À 21 heures en ce mardi, les cercueils emprunteront la rue Soufflot, bien que ceux-ci ne contiendront pas les dépouilles. La famille a expressément souhaité que le corps de l’historien repose dans son village de la Creuse. Le cercueil de Simonne, quant à lui, n’a jamais été retrouvé, ayant disparu après sa mort à Lyon en juillet 1944, sous une fausse identité.
Une infirmière au courage remarquable
Simonne Vidal, moins connue que son époux, a pourtant joué un rôle inestimable. Infirmière volontaire durant la Première Guerre mondiale et à nouveau en 1940, elle a été décorée de la médaille de la Reconnaissance française pour son dévouement. Mère de six enfants, elle a également été un soutien indispensable à Marc Bloch dans ses travaux académiques, rappelle le Ministère de la Culture.

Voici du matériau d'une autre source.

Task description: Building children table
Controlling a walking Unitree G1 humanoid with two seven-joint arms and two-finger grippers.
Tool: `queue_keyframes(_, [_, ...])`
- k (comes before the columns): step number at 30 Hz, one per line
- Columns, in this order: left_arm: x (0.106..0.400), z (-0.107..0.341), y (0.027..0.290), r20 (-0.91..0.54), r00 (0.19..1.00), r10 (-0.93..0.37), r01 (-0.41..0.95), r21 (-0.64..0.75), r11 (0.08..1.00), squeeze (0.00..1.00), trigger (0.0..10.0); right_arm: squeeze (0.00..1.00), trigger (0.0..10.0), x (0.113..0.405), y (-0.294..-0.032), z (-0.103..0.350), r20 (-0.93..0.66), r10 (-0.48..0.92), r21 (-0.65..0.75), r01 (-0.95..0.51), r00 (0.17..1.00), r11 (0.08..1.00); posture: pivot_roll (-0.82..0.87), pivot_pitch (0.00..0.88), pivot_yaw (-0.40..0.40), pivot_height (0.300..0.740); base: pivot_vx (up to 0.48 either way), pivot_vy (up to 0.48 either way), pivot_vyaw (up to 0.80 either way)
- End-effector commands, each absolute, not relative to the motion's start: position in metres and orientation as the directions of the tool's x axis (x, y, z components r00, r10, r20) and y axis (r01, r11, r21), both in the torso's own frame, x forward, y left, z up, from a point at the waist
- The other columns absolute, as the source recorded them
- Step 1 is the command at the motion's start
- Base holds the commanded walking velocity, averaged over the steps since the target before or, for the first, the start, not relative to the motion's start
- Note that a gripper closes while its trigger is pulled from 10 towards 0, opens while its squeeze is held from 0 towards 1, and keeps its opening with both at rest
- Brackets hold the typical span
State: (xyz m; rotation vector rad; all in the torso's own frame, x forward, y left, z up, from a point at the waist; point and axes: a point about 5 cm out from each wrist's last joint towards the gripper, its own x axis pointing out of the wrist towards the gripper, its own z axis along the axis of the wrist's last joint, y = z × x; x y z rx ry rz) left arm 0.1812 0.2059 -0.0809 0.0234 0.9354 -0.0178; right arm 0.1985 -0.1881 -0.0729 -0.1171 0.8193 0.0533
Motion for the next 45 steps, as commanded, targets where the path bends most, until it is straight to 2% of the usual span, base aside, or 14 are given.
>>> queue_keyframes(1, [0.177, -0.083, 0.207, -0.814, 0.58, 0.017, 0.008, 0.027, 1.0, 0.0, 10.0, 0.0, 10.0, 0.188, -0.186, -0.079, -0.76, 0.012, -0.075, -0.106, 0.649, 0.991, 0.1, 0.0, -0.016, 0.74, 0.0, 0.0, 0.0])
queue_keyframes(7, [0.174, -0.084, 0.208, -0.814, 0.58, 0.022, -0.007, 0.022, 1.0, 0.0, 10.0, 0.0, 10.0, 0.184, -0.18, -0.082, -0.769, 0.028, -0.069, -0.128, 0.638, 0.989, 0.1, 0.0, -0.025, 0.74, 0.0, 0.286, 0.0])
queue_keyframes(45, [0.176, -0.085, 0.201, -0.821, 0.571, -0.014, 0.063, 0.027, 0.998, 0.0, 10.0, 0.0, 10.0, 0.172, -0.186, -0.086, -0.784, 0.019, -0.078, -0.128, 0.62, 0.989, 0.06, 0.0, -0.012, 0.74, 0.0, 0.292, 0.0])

En mars 1944, Marc Bloch fut capturé par la Gestapo et subit une torture insupportable avant d’être exécuté. Cherchant à le retrouver, Simonne perdit la vie quelques semaines plus tard. Selon le site du Panthéon, leur histoire témoigne d’un amour indéfectible au milieu du désespoir.
Pour cette cérémonie, les cercueils contiendront plusieurs objets symboliques : médailles, fougères représentant leur maison familiale à Creuse, le testament spirituel de Marc Bloch, ainsi que des lettres et photos de Simonne à ses enfants, selon les précisions de Suzette Bloch, leur petite-fille.